Penanggungan kredit

Penanggungan kredit ialah suatu persetujuan di mana pihak ketiga, demi kepentingan kreditur, mengikatkan diri untuk memenuhi perikatan debitur, bila debitur itu tidak memenuhi perikatannya.[1] Dalam hukum dikenal dengan sebutan Accessoir yakni Perjanjian tambahan yang berlaku dan absah sesuai perjanjian pokok.[2] Bank sebagai kreditor dari transaksi kredit, jaminan mutlak diperlukan. Sebagaimana disebutkan dalam pasal 8 Undang-Undang Nomor 10 Tahun 1998 tentang Pokok Perbankan, yakni dalam memberikan kredit, bank umum wajib mempunyai keyakinan atas kemampuan dan kesanggupan debitor untuk melunasi janjinya sesuai dengan yang telah diperjanjikan.

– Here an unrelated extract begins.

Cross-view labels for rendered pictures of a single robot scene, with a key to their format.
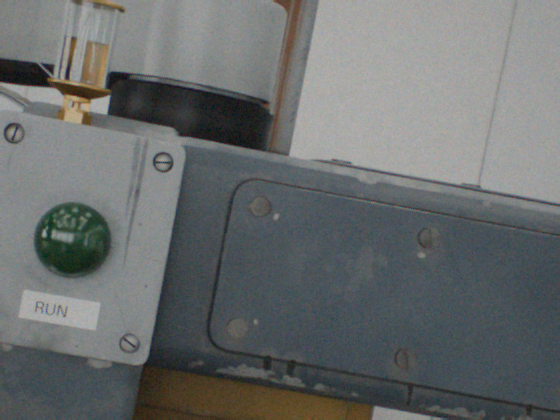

Ada prinsip yang dimiliki bank kepada nasabahnya dalam ilmu ekonomi, di mana hal ini disebut dengan The Five C’s of Credit, yakni, character (watak), capacity (kemampuan), capital (modal), condition of economic (suasana pembangunan ekonomi), dan collateral (jaminan).[3]

Jaminan penanggungan (borgtocht) dalam hal ini maksudnya adalah orang ketiga (borg) yang akan menanggung pengembalian uang pinjaman, apabila pihak peminjam tidak sanggup mengembalikan pinjamannya sebagaimana ada dalam pasal 1820 KUH Perdata.[4] Penanggungan ini diatur secara mendalam dalam pasal 1820 sampai pasal 1850 KUH Perdata.

Alasan penanggungan

Penanggungan ini tidak serta merta terjadi begitu saja, ada alasan yang menyertainya, seperti:[5]

  1. Ada hubungan kepentingan antara si penanggung dan peminjam, yang biasanya terjadi adalah kepentingan ekonomi usaha dengan si peminjam.
  2. Penanggungan ini memegang peranan penting dan banyak terjadi dalam bentuk bank garansi, yang mana si penanggung adalah bank.

Akibat hukum penanggungan

Penanggungan memiliki sifat sebagai perjanjian yang mengikuti (accessoir) , sebagaimana ada dalam pasal 1821 KUH Perdata.[6] Kedudukan jaminan sebagai perjanjian accessoir, maka memiliki akibat hukum :

  1. Adanya perjanjian penanggungan ini, yang berangkat dari perjanjian pokok (harus ada perjanjian pokok).
  2. Jika perjanjian pokok batal, maka perjanjian penanggungan ini juga ikut batal.
  3. Jika perjanjian pokok hapus, maka perjanjian penanggungan ini juga ikut hapus.
  4. Adanya peralihan piutang pada perjanjian pokok, maka perjanjian yang melekat akan ikut beralih.

Referensi

  1. ^ Pasal 1820 KUHPerdata. 
  2. ^ Suharsono, Fienso (2010), Kamus Hukum (PDF), Vandetta Publishing, hlm. 5 
  3. ^ Patrik, dkk, Purwahid. Hukum Jaminan. Kota Semarang: Badan Penerbit Universitas Diponegoro. hlm. 61. 
  4. ^ Pasal 1820 Kitab Undang-Undang Hukum Perdata. 
  5. ^ Patrik, dkk, Purwahid. Hukum Jaminan. Kota Semarang: Badan Penerbit Universitas Diponegoro. hlm. 63. 
  6. ^ Pasal 1821 Kitab Undang-Undang Hukum Perdata.